One photo was of a man who was killed and labeled as a thief, with bolo slices across his chest and face (“Felizardo Taken in 1906”). “My gut feel was it was wrong—I mean, there’s something wrong with this archive and the descriptions of the Filipinos. But from reading and reading— even with all the texts written by Americans—you could still glean truths.”
The graphic archive photos overlapped for Kiri with the then-current Duterte drug war and its nightly visions of death. She began to see the connection between an American-sanctioned Philippine Constabulary which would hunt down and get rid of “revolutionaries,” through the martial law abuses of the Constabulary under Marcos and its morphing into the current Philippine National Police.
“I think that I took that route because we were really suffering under Duterte and the killings committed by the PNP.”
Some of her images for “Snare for Birds” show archive photos of Filipino natives morphing into musket-wielding Constabulary soldiers. She believes that line of state-sanctioned violence still resonates today: “It’s not finished.”
What also stuck out to Kiri was the blank gaze of Filipino subjects. They suffer the camera’s presence. Seem inhibited. Deadma. Almost a parody of civil society—and something she, as a Filipino, couldn’t quite connect to. “In the photos, I saw people so regimented, lined up for the camera. I felt, ‘This is not our culture.’”
Early on in her research, Kiri reached out to Lizza in Berlin, whom she’d collaborated with on a Manila exhibit in 2019. They traded images and notes.

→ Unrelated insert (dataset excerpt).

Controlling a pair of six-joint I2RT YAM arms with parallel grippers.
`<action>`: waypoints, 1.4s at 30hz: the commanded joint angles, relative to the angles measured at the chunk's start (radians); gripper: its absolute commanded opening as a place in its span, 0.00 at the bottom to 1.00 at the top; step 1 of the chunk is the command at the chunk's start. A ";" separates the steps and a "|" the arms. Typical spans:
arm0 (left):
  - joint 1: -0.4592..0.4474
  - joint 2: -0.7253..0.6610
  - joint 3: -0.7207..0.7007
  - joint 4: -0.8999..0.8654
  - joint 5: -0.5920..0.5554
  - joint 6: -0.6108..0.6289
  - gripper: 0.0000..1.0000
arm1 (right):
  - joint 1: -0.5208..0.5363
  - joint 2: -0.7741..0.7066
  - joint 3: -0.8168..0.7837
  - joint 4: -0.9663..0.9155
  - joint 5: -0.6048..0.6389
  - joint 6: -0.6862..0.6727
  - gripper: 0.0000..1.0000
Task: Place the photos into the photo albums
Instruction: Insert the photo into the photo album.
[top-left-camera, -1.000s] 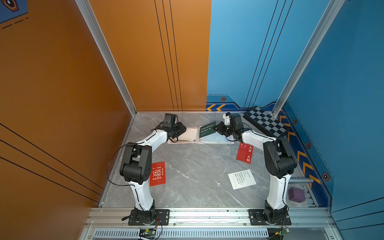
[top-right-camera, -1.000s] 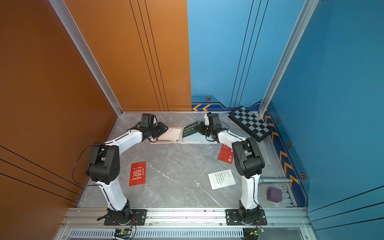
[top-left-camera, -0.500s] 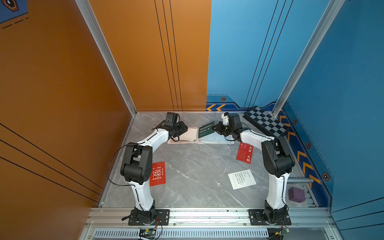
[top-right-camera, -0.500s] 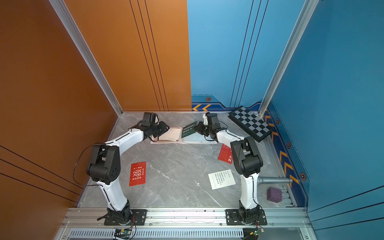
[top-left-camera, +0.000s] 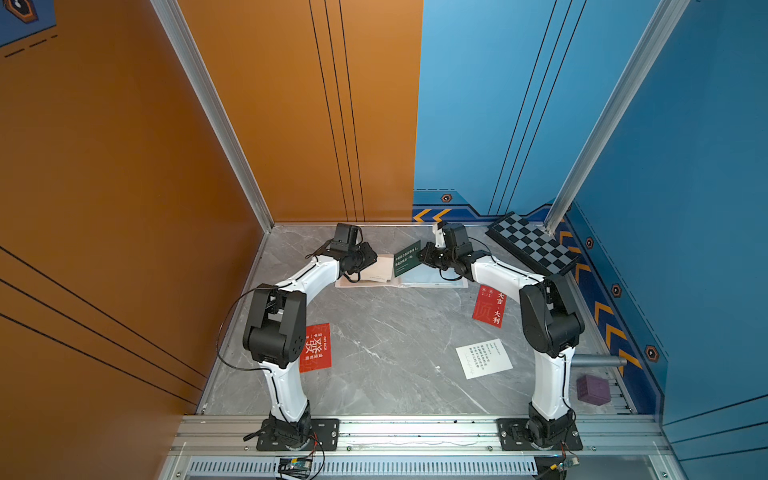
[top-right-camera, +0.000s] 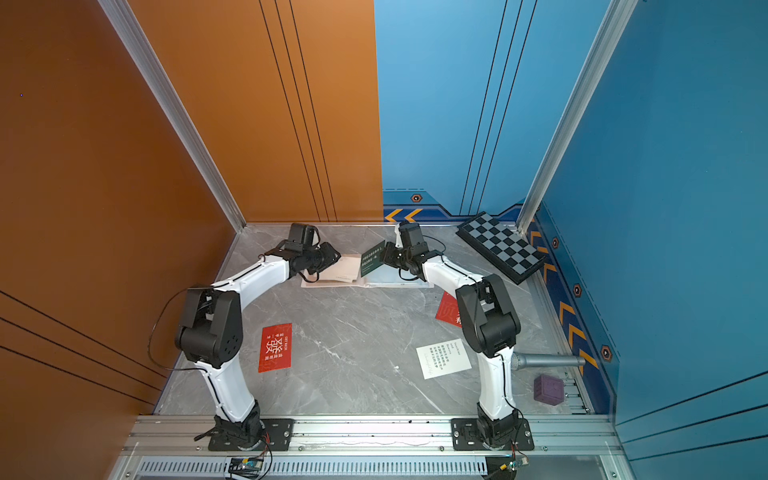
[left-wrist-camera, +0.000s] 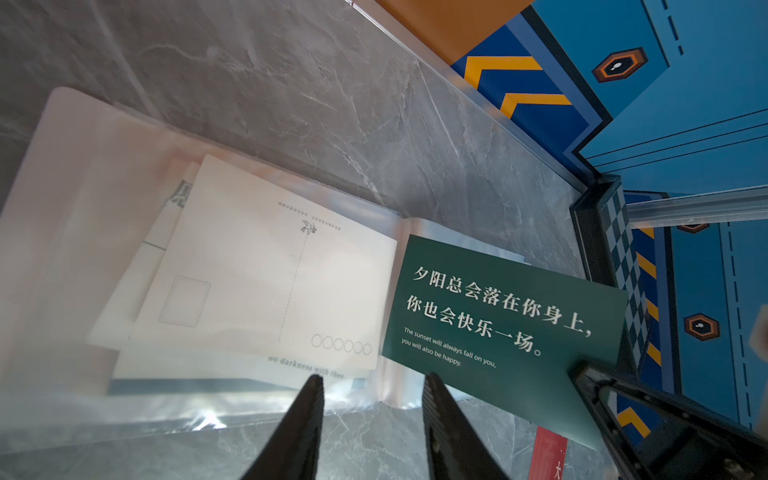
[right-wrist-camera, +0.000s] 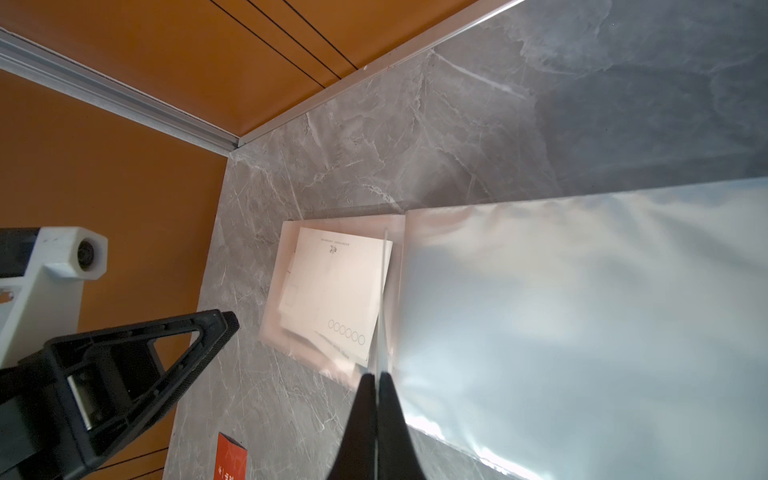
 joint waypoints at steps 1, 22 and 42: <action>-0.004 0.009 0.026 -0.031 -0.020 0.023 0.42 | -0.004 0.014 0.020 -0.061 0.050 -0.029 0.01; -0.010 -0.001 0.029 -0.031 -0.021 0.025 0.42 | 0.035 0.018 0.052 -0.123 0.167 -0.018 0.01; -0.014 -0.003 0.028 -0.031 -0.020 0.026 0.42 | 0.035 0.084 0.072 -0.078 0.084 0.033 0.01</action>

For Lizza, “We were kind of pushed towards reflecting on the whole system, in particular violence, and also anti-Asian racism at the time. I was looking at what happened beyond colonization.”
In engaging with these archives we ask, who are these ‘experts’ of the colonial gaze? What reflections do we get from them? And if these images have historically been used as evidence of the Filipinos’ incapability of self-governance, what could they reveal about the Filipinos today?
She felt it was important to re-examine the images to see how they “resonated to the situation we are now in,” and “how violence is inscribed through our research and how to react on it through more formal aesthetics and through the canvas.” Her own contributions to the show are more abstract—canvases laid out across the floor of the Wilson L. Sy Prints and Drawings Library (one titled “mmmm”)—and photos showing the original archival source at the Rautenstrauch-Joest Museum’s Hasenkamp Storage Facility in Berlin. (The original photos were actually sold by Worcester to a German collector back in 1908.)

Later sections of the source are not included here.